### [WORK TO COMPLETE]
What do the lines from the top of the data through the line with "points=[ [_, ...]" say? Quote them exactly and include both ends.

### DATA SUPPLIED ###

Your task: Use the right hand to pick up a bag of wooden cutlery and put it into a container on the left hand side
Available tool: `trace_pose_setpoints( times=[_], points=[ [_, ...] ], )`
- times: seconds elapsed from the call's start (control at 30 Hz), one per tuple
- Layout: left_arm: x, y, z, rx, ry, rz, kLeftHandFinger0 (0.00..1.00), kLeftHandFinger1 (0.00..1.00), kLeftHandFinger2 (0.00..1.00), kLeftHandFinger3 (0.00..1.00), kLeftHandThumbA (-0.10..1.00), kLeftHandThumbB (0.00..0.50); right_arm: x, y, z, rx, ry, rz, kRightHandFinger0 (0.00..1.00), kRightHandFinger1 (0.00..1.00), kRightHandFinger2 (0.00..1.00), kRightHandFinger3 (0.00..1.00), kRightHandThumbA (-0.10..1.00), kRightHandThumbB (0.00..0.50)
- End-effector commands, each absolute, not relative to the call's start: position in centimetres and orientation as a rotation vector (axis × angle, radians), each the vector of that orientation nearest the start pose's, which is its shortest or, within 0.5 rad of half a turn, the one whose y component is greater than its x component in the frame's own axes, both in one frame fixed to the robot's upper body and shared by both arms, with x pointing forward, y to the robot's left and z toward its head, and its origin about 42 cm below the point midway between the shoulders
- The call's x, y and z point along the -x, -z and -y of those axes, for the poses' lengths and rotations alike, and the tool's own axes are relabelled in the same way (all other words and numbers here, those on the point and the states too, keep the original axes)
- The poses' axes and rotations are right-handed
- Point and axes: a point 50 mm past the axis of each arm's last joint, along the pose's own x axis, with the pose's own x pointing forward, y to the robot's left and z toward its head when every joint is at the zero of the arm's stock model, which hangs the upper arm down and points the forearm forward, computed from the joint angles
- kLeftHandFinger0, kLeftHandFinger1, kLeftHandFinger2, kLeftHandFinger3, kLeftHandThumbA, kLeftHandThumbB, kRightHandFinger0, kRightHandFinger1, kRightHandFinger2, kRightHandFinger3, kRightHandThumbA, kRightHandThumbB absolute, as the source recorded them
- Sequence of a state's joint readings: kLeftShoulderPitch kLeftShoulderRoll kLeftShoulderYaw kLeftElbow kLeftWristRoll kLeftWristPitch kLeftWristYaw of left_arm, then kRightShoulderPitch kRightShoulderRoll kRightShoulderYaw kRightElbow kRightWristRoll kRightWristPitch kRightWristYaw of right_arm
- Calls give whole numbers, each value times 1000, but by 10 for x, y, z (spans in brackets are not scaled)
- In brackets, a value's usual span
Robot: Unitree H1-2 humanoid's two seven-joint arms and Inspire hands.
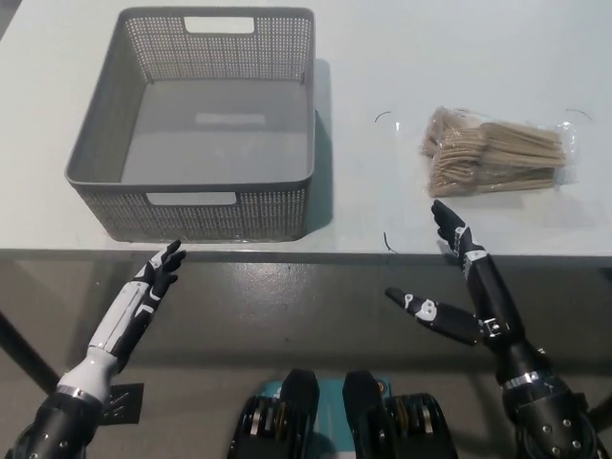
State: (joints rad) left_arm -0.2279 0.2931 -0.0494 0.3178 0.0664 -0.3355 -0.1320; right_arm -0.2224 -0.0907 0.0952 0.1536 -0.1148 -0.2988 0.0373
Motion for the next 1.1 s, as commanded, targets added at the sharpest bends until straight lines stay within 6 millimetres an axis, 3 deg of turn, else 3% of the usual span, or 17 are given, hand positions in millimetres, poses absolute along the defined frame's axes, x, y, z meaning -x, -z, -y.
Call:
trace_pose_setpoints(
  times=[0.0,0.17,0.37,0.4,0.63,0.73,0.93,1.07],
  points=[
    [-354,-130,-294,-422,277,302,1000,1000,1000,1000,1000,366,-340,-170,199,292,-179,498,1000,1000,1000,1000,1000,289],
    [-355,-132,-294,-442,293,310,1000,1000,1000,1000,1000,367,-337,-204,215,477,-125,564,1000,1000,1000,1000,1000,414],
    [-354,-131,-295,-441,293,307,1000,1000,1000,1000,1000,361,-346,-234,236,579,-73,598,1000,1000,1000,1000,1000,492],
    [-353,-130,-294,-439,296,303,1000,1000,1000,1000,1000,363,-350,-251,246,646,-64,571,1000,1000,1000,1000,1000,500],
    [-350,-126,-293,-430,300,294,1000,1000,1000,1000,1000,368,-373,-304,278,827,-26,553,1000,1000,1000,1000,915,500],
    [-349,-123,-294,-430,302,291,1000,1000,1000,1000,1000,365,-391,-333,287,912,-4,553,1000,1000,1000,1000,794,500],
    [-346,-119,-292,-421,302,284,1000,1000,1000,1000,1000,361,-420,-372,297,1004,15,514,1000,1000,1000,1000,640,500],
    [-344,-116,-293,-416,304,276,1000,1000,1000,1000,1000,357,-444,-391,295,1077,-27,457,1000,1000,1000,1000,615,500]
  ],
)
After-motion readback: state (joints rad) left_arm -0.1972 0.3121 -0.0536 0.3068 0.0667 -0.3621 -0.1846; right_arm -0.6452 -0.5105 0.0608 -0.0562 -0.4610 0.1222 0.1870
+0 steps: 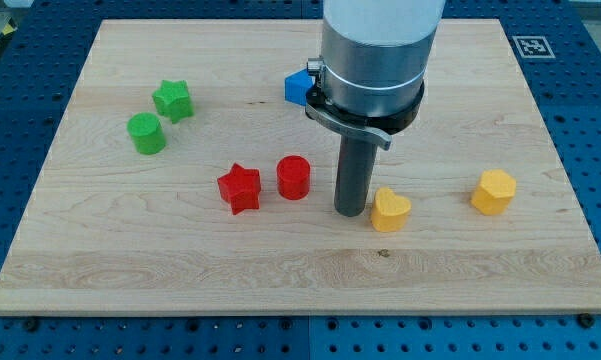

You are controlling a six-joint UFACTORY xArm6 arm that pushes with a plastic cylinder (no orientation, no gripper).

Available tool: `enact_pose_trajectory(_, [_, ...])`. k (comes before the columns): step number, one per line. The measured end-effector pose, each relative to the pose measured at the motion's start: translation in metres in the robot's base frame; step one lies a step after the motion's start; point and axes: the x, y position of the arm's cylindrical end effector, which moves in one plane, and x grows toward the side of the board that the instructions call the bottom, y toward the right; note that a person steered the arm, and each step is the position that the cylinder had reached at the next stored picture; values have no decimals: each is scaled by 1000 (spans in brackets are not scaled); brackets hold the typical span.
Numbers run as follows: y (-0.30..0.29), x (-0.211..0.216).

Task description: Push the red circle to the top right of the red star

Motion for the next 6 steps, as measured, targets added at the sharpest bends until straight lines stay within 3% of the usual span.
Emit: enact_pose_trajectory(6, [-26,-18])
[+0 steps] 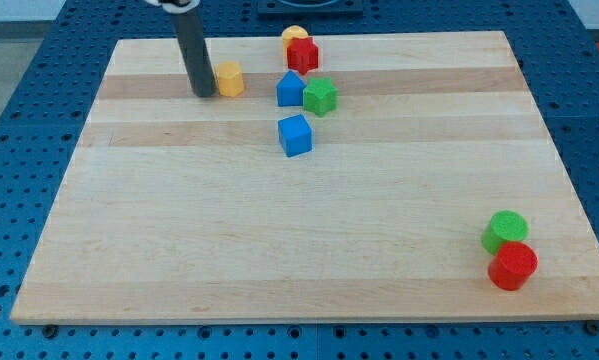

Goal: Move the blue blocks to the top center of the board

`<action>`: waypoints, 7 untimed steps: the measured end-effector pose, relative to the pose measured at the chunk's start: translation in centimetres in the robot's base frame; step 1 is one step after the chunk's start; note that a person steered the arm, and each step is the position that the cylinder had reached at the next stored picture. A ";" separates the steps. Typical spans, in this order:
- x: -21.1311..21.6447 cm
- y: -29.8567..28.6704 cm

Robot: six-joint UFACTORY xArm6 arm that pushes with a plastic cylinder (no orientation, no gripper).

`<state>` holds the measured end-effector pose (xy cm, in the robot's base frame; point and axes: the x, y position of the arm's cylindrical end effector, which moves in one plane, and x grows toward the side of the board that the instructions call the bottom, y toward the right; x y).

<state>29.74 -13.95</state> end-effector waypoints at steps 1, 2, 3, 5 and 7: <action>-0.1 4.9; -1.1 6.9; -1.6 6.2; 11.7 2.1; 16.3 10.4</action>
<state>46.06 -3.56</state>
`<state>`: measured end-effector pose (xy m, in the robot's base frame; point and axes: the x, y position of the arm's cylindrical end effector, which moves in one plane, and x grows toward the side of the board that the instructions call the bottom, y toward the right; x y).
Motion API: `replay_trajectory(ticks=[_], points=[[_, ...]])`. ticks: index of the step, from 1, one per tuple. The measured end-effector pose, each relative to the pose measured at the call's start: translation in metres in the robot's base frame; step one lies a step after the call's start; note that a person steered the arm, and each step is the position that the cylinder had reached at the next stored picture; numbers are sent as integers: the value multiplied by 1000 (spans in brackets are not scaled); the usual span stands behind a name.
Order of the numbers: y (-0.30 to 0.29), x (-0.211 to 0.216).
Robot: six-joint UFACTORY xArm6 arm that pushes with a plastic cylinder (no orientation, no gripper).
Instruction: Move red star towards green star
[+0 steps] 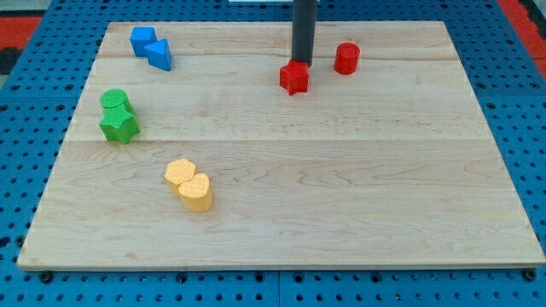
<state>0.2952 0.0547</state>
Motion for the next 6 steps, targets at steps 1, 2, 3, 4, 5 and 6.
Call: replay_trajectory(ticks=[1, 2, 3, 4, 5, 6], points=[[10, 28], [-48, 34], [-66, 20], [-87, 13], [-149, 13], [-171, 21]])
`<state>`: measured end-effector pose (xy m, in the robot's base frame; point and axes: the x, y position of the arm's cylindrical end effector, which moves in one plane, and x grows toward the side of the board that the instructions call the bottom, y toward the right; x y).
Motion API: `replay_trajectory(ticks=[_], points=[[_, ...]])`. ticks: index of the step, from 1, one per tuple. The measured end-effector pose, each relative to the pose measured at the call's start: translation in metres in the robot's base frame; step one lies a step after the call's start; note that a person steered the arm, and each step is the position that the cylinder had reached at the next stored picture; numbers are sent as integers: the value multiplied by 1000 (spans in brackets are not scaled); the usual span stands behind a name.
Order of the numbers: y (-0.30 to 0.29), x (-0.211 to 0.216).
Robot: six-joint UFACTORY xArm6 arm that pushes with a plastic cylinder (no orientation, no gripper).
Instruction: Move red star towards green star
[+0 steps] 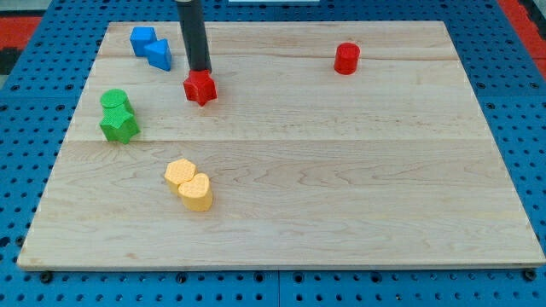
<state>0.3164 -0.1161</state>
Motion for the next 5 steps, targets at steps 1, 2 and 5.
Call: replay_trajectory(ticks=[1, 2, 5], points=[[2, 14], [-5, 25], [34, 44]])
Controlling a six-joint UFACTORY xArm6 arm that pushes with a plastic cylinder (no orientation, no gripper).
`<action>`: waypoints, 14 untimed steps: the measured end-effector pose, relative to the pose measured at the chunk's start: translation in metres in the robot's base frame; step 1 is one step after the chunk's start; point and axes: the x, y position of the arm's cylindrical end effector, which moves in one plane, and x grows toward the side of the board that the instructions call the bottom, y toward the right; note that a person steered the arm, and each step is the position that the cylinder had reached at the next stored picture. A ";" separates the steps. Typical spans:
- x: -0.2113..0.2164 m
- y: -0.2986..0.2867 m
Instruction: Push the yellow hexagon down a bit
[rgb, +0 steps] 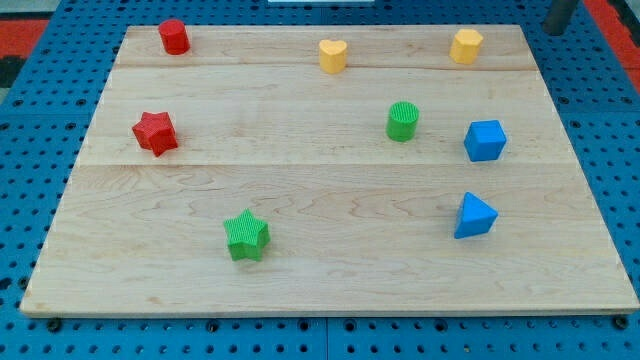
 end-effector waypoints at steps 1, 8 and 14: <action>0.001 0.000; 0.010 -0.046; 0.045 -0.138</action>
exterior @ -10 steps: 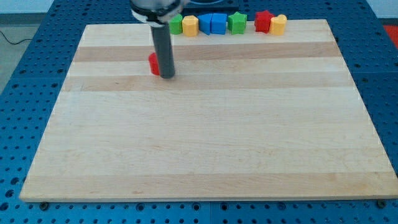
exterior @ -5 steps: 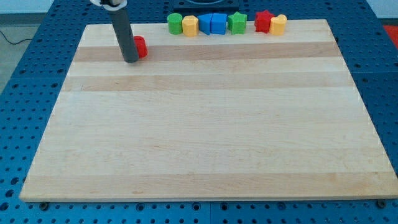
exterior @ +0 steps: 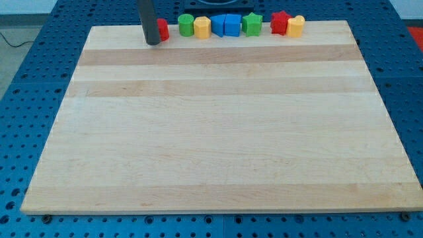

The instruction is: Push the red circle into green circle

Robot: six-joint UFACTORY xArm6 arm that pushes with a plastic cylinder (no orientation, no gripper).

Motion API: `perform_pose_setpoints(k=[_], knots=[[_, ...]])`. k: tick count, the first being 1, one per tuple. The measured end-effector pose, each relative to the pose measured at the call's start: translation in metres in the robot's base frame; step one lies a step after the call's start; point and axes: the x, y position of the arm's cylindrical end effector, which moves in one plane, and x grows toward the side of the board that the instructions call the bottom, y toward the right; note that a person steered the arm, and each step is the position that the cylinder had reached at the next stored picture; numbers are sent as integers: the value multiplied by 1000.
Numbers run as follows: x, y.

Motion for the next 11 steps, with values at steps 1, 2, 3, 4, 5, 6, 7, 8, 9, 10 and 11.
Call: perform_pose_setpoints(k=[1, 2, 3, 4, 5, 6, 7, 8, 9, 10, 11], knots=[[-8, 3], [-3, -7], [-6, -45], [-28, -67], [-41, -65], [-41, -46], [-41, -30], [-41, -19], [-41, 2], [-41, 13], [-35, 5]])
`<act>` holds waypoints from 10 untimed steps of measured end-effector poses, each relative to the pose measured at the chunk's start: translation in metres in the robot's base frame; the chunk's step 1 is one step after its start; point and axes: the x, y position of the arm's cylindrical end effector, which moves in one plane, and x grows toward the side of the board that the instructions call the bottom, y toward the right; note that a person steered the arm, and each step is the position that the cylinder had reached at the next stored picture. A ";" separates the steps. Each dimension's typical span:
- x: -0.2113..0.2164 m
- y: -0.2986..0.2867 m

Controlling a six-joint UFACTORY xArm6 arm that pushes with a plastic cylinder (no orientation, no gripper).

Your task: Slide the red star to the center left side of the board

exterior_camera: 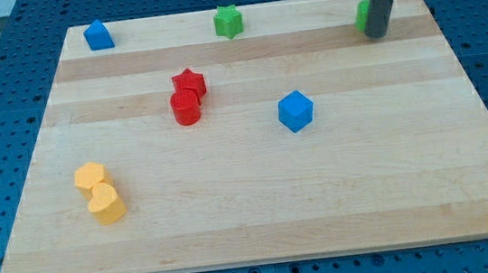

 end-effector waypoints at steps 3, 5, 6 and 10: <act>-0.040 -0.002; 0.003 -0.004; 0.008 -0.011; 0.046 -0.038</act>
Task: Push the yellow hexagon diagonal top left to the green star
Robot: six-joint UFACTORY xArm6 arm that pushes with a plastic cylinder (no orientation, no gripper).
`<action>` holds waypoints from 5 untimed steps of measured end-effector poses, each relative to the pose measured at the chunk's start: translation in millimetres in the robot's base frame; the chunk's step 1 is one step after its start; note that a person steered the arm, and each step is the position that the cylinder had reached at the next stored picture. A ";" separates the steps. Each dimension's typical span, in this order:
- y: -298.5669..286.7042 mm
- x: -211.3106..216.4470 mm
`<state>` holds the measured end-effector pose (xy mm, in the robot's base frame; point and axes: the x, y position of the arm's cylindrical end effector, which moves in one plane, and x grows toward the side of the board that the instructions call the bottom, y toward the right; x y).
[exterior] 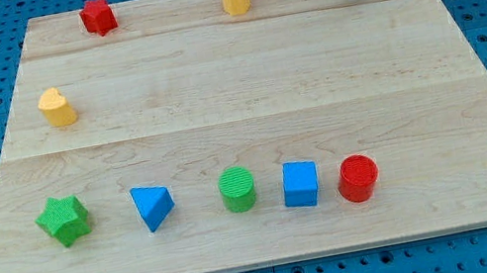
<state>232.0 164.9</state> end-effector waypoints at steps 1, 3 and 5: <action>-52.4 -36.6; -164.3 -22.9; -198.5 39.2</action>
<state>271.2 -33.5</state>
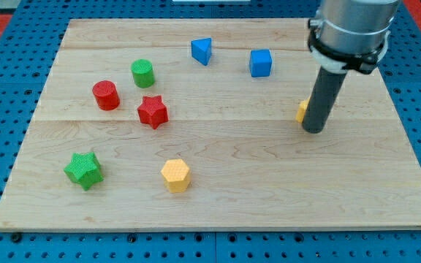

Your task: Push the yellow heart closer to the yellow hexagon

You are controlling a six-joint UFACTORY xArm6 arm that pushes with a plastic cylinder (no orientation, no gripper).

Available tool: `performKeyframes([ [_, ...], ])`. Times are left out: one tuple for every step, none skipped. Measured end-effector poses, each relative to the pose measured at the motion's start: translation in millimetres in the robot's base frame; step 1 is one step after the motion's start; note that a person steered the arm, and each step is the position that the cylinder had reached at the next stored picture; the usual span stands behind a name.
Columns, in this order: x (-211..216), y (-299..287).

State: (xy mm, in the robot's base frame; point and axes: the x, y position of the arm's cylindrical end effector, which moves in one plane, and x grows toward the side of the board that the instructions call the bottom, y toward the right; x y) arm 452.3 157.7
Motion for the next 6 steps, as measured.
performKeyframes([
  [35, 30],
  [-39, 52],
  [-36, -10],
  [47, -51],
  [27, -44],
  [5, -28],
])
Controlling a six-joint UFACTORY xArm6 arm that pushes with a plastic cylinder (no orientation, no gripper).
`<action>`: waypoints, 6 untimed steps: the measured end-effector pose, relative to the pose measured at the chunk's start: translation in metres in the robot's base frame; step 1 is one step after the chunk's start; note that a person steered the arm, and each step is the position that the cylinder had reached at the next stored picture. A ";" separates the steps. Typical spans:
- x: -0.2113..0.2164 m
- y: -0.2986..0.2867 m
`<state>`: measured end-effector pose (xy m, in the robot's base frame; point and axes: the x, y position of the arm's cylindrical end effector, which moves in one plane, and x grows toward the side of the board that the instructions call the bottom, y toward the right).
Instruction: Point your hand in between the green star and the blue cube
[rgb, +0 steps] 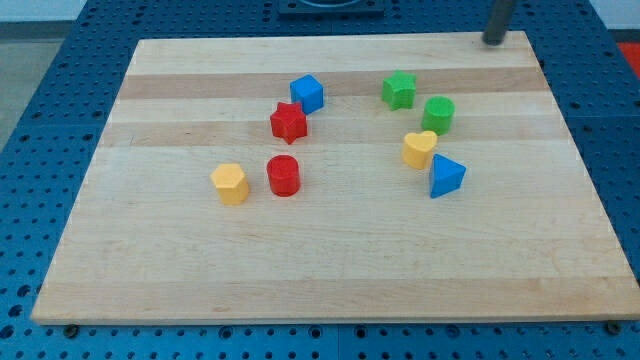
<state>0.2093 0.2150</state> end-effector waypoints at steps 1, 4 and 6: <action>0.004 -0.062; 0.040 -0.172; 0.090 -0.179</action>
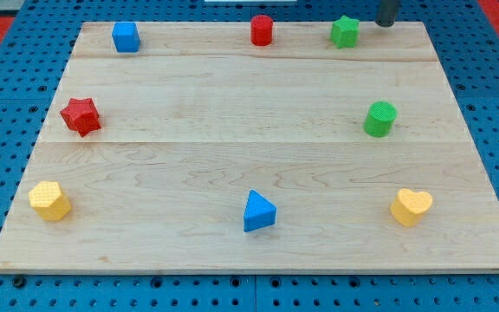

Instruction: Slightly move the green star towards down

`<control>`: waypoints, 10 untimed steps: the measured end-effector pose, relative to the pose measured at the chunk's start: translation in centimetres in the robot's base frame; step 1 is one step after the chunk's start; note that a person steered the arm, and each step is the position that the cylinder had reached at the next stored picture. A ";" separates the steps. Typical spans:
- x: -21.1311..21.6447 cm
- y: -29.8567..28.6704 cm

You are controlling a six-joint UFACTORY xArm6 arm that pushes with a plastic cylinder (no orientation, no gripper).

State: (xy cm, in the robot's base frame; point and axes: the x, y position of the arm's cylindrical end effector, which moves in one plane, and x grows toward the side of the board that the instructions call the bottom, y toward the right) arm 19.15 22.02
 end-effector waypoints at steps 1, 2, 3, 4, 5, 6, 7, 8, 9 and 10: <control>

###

### [REPLY]
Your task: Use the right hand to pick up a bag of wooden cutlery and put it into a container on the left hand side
Available tool: `trace_pose_setpoints( times=[_], points=[ [_, ...] ], )`

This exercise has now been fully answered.